* [What needs to be done]:
The required output is the complete data, repeated without alteration.

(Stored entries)
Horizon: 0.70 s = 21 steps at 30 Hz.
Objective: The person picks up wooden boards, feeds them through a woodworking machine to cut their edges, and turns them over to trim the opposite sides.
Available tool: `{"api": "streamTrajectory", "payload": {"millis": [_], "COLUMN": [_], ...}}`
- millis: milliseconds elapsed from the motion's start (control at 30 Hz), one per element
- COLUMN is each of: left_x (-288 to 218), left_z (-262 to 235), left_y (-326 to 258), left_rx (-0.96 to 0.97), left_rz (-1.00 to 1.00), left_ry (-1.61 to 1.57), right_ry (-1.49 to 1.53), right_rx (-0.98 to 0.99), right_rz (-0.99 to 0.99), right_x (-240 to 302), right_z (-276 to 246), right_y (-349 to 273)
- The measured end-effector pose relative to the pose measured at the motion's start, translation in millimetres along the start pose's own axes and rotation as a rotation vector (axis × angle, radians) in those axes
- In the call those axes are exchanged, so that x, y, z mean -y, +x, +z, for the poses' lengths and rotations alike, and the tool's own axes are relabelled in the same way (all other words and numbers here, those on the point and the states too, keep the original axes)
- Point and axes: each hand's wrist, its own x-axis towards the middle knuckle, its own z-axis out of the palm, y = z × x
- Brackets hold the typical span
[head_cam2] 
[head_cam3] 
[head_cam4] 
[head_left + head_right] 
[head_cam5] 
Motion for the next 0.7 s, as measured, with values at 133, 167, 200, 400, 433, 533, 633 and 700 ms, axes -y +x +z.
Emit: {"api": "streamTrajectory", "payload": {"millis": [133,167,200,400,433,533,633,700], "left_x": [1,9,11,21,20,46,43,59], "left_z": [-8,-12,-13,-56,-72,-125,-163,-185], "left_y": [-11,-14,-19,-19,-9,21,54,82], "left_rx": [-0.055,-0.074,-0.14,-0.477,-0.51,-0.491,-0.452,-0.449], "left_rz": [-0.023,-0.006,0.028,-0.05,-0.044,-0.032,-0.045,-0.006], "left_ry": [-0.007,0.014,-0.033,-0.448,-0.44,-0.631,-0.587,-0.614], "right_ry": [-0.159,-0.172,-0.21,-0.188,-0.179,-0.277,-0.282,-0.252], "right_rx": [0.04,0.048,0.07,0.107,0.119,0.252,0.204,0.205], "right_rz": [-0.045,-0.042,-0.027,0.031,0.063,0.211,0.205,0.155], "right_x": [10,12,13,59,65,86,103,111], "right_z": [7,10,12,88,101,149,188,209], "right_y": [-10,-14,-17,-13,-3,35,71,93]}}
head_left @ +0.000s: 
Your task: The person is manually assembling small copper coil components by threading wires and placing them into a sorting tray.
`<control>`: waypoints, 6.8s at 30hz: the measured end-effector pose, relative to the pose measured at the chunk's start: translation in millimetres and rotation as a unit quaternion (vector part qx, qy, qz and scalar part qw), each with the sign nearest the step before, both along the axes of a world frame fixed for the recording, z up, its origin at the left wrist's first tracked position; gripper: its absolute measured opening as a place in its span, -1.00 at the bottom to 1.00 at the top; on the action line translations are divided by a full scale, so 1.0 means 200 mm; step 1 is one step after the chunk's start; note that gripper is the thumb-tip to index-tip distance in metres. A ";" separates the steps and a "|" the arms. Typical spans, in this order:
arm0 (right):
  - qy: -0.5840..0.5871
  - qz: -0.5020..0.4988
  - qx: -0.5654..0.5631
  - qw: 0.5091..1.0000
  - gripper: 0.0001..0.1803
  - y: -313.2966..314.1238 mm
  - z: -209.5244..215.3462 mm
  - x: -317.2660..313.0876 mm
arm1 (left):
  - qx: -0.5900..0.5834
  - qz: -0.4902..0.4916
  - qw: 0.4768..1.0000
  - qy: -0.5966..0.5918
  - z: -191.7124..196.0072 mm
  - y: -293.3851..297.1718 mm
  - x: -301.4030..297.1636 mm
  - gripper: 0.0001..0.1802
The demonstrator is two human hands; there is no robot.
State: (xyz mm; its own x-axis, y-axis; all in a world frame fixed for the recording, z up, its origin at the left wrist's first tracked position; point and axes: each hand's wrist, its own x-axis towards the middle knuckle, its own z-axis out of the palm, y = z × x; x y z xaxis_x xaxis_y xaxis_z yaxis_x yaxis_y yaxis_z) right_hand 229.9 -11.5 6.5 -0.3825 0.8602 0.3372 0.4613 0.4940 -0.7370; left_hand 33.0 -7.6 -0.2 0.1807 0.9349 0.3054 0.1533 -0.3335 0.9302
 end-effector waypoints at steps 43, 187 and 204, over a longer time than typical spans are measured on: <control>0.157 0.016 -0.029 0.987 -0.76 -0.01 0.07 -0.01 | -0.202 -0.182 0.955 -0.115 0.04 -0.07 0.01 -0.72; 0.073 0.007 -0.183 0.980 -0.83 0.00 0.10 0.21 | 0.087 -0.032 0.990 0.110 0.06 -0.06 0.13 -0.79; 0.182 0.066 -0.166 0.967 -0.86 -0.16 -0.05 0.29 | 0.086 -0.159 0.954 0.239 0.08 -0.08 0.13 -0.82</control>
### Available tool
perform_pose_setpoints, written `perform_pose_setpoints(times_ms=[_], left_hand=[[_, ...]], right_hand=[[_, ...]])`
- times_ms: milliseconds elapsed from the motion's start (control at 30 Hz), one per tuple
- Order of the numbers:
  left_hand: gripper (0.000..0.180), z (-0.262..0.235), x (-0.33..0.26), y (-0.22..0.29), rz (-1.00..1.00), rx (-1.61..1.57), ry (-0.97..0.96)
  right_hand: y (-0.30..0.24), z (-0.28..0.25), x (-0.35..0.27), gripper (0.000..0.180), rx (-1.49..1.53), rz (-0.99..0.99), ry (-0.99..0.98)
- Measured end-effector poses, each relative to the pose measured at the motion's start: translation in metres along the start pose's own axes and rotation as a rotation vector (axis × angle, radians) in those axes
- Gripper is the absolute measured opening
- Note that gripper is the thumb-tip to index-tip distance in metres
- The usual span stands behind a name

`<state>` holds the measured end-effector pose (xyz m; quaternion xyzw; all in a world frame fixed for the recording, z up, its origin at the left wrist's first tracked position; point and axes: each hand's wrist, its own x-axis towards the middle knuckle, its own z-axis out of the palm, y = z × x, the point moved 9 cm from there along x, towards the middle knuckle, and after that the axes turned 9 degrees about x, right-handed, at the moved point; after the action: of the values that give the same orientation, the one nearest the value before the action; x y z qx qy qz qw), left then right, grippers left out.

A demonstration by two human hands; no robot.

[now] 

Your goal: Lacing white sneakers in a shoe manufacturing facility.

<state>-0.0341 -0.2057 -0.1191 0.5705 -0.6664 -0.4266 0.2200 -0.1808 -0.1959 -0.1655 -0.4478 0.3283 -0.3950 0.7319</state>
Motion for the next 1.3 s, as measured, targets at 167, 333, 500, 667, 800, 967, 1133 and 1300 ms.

* [Task solution]:
Horizon: 0.70 s = 21 steps at 30 Hz.
Objective: The person picks up wooden boards, feeds them through a woodworking machine to cut their edges, and turns them over to trim the opposite sides.
Available tool: `{"api": "streamTrajectory", "payload": {"millis": [_], "COLUMN": [_], ...}}`
- millis: milliseconds elapsed from the motion's start (control at 30 Hz), one per element
- COLUMN is each of: left_x (-288 to 218), left_z (-262 to 235), left_y (-326 to 258), left_rx (-0.96 to 0.97), left_rz (-1.00 to 1.00), left_ry (-1.61 to 1.57), right_ry (-1.49 to 1.53), right_rx (-0.98 to 0.99), right_rz (-0.99 to 0.99), right_x (-240 to 302), right_z (-276 to 246), right_y (-349 to 273)
- The measured end-effector pose relative to the pose measured at the motion's start, translation in millimetres along the start pose's own axes and rotation as a rotation vector (axis × angle, radians) in those axes
- In the call those axes are exchanged, so that x, y, z mean -y, +x, +z, for the poses' lengths and rotations alike, and the tool's own axes are relabelled in the same way (all other words and numbers here, those on the point and the states too, keep the original axes)
- Point and axes: each hand's wrist, its own x-axis towards the middle knuckle, its own z-axis out of the palm, y = z × x
- Brackets hold the typical span
[head_cam2] 
[head_cam3] 
[head_cam4] 
[head_left + head_right] 
[head_cam5] 
Motion for the next 0.7 s, as measured, with values at 133, 167, 200, 400, 433, 533, 633 and 700 ms, axes -y +x +z.
Emit: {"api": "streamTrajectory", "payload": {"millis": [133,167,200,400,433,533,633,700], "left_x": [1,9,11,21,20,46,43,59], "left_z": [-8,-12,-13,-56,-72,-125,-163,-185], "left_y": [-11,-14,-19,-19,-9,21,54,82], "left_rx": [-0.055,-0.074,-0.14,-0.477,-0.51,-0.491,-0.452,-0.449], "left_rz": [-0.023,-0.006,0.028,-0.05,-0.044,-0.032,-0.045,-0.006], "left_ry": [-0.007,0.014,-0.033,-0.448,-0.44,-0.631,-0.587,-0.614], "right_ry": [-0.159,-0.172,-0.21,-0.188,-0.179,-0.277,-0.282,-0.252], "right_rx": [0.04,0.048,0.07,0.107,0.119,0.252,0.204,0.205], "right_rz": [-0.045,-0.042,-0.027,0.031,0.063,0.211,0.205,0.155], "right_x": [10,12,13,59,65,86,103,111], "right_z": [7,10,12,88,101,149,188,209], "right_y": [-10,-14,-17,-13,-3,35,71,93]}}
head_left @ +0.000s: 
Your task: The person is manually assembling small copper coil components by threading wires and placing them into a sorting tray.
`<control>`: waypoints, 6.8s at 30hz: the measured end-effector pose, relative to the pose measured at the chunk's start: translation in millimetres and rotation as a unit quaternion (vector part qx, qy, qz and scalar part qw), each with the sign nearest the step before, both along the axes of a world frame fixed for the recording, z up, its origin at the left wrist's first tracked position; gripper: its absolute measured opening as a place in its span, -1.00 at the bottom to 1.00 at the top; on the action line translations are divided by a full scale, so 1.0 means 200 mm; step 1 is one step after the chunk's start; note that gripper is the thumb-tip to index-tip distance in metres. A ";" separates the steps and a "|" the arms. Typical spans, in this order:
arm0 (right):
  - qy: -0.5840..0.5871
  - qz: -0.5020..0.4988
  - qx: -0.5654..0.5631
  - qw: 0.5091..1.0000
  - gripper: 0.0001..0.1803
  - y: -313.2966..314.1238 mm
  - z: -209.5244..215.3462 mm
  - x: -317.2660..313.0876 mm
arm1 (left):
  - qx: -0.5900..0.5834
  - qz: -0.4902..0.4916
  - qw: 0.4768..1.0000
  - qy: -0.5966..0.5918
  - z: -191.7124..196.0072 mm
  - y: -293.3851..297.1718 mm
  - x: -301.4030..297.1636 mm
  - gripper: 0.0001..0.1802
The demonstrator is two human hands; there is no robot.
State: (xyz mm; its own x-axis, y-axis; all in a world frame fixed for the recording, z up, its origin at the left wrist's first tracked position; point and axes: each hand's wrist, its own x-axis towards the middle knuckle, its own z-axis out of the palm, y = z × x; x y z xaxis_x xaxis_y xaxis_z yaxis_x yaxis_y yaxis_z) right_hand 229.9 -11.5 6.5 -0.3825 0.8602 0.3372 0.4613 0.4940 -0.7370; left_hand 33.0 -7.6 -0.2 0.1807 0.9349 0.3054 0.1533 -0.3335 0.9302
 end-effector waypoints at steps 43, 187 and 204, over a longer time than typical spans are measured on: <control>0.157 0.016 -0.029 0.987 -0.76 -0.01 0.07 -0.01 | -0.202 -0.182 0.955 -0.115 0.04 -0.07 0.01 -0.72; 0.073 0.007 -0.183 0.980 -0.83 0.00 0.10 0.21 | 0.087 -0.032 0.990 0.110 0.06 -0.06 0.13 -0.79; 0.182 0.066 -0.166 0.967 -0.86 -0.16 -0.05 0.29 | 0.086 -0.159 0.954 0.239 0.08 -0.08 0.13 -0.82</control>
### Available tool
perform_pose_setpoints, written `perform_pose_setpoints(times_ms=[_], left_hand=[[_, ...]], right_hand=[[_, ...]])`
- times_ms: milliseconds elapsed from the motion's start (control at 30 Hz), one per tuple
- Order of the numbers:
  left_hand: gripper (0.000..0.180), z (-0.262..0.235), x (-0.33..0.26), y (-0.22..0.29), rz (-1.00..1.00), rx (-1.61..1.57), ry (-0.97..0.96)
  right_hand: y (-0.30..0.24), z (-0.28..0.25), x (-0.35..0.27), gripper (0.000..0.180), rx (-1.49..1.53), rz (-0.99..0.99), ry (-0.99..0.98)
- Measured end-effector poses, each relative to the pose measured at the motion's start: translation in metres along the start pose's own axes and rotation as a rotation vector (axis × angle, radians) in those axes
- Gripper is the absolute measured opening
- Note that gripper is the thumb-tip to index-tip distance in metres
- The usual span stands behind a name

`<state>` holds the measured end-effector pose (xyz m; quaternion xyzw; all in a world frame fixed for the recording, z up, its origin at the left wrist's first tracked position; point and axes: each hand's wrist, its own x-axis towards the middle knuckle, its own z-axis out of the palm, y = z × x, the point moved 9 cm from there along x, towards the middle knuckle, and after that the axes turned 9 degrees about x, right-handed, at the moved point; after the action: of the values that give the same orientation, the one nearest the value before the action; x y z qx qy qz qw), left then right, grippers left out.

A demonstration by two human hands; no robot.

[now] 

Your goal: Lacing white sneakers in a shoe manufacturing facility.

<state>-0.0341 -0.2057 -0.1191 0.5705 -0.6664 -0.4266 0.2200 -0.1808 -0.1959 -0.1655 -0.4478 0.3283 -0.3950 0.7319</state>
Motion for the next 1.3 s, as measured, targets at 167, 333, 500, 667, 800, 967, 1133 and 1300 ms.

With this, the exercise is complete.